WHAT YOU NEED TO DO - Output exactly the first line of the listing and each line after it, through the line that contains "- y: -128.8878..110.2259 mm"; add nothing else.

"""

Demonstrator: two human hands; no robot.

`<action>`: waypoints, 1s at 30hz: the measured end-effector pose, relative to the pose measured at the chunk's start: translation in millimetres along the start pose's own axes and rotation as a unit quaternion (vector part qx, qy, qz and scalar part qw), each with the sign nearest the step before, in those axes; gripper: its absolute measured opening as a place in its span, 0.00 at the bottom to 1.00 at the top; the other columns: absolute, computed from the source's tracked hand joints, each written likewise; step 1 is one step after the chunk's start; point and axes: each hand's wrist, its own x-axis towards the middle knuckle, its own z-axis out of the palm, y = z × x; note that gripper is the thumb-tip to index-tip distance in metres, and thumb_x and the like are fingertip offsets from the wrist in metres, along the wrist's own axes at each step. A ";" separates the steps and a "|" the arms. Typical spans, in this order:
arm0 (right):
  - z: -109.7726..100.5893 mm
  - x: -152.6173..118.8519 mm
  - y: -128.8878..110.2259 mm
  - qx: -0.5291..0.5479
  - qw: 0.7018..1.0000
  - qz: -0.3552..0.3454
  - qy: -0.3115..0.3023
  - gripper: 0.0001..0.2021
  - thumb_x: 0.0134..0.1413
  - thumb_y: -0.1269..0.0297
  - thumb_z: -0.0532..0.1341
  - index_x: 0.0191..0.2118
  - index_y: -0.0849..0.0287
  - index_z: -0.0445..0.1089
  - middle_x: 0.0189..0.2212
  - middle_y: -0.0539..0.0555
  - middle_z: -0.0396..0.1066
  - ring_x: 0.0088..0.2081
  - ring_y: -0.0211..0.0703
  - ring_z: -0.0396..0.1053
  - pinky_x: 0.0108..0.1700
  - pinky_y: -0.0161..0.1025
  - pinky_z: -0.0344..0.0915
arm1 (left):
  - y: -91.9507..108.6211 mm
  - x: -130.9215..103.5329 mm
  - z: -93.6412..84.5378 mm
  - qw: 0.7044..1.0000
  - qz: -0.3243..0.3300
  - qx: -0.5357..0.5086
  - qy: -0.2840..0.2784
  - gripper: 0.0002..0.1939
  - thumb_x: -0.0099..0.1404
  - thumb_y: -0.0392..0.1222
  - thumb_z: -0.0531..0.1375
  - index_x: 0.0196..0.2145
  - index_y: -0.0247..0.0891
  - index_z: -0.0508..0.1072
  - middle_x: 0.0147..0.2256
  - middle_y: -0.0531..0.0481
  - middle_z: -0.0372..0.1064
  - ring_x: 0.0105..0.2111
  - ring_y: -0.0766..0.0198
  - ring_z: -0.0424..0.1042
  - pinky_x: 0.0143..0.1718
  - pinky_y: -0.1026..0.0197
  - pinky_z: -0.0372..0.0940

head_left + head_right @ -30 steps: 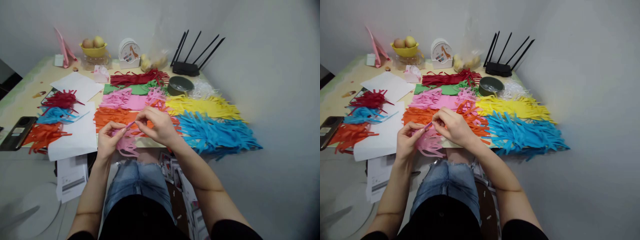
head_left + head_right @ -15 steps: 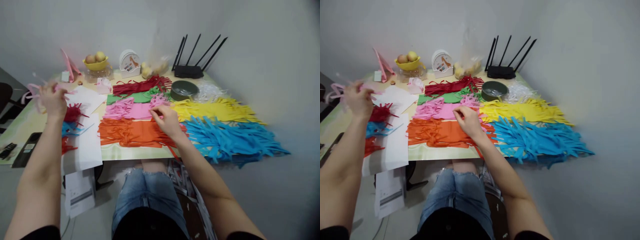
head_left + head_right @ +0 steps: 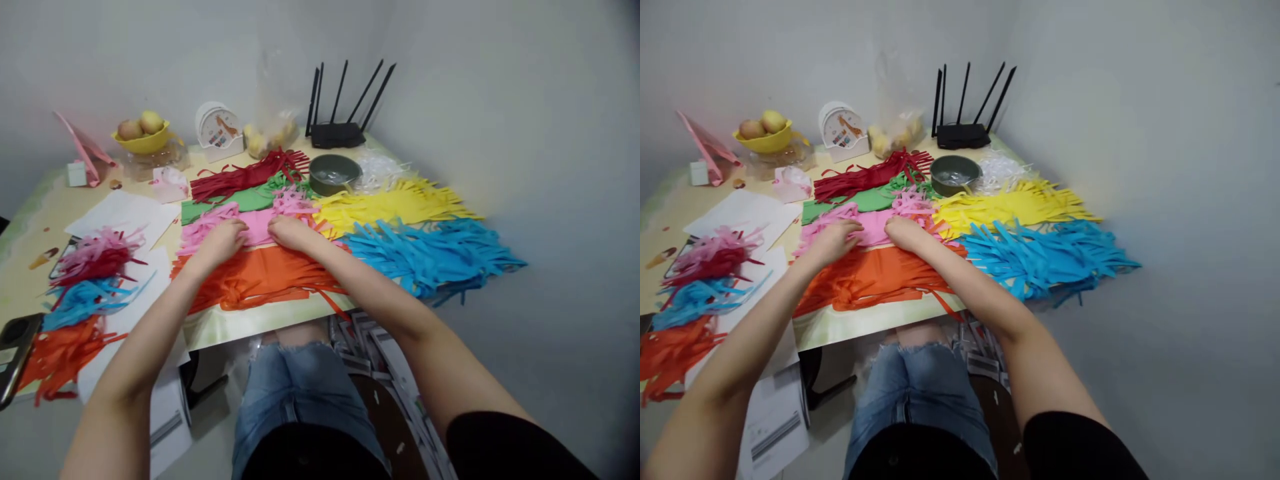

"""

EXERCISE SOLUTION -
Demonstrator: two human hands; no robot.

`<action>`: waypoints, 1s at 30hz: the measured end-effector pose, relative to the pose measured at the chunk's start: translation in millimetres along the start pose's own axes and rotation as a unit quaternion (vector part qx, qy, qz and scalar part qw), each with the sign nearest the step before, in those axes; gripper: its absolute measured opening as a place in its span, 0.00 at the bottom to 1.00 at the top; the other columns: absolute, computed from the source's tracked hand joints, each written likewise; step 1 is one step after the chunk's start; point and axes: each hand's wrist, its own x-axis towards the middle knuckle, its own z-axis out of the palm, y = z × x; note that gripper is the thumb-tip to index-tip distance in metres, and thumb_x and the like are fingertip offsets from the wrist in metres, along the wrist's own axes at each step. A ";" separates the steps and a "|" the arms. Typical spans, in this order:
arm0 (right):
  - z: -109.7726..100.5893 mm
  - x: -152.6173..118.8519 mm
  - y: -128.8878..110.2259 mm

Nothing else belongs in this output.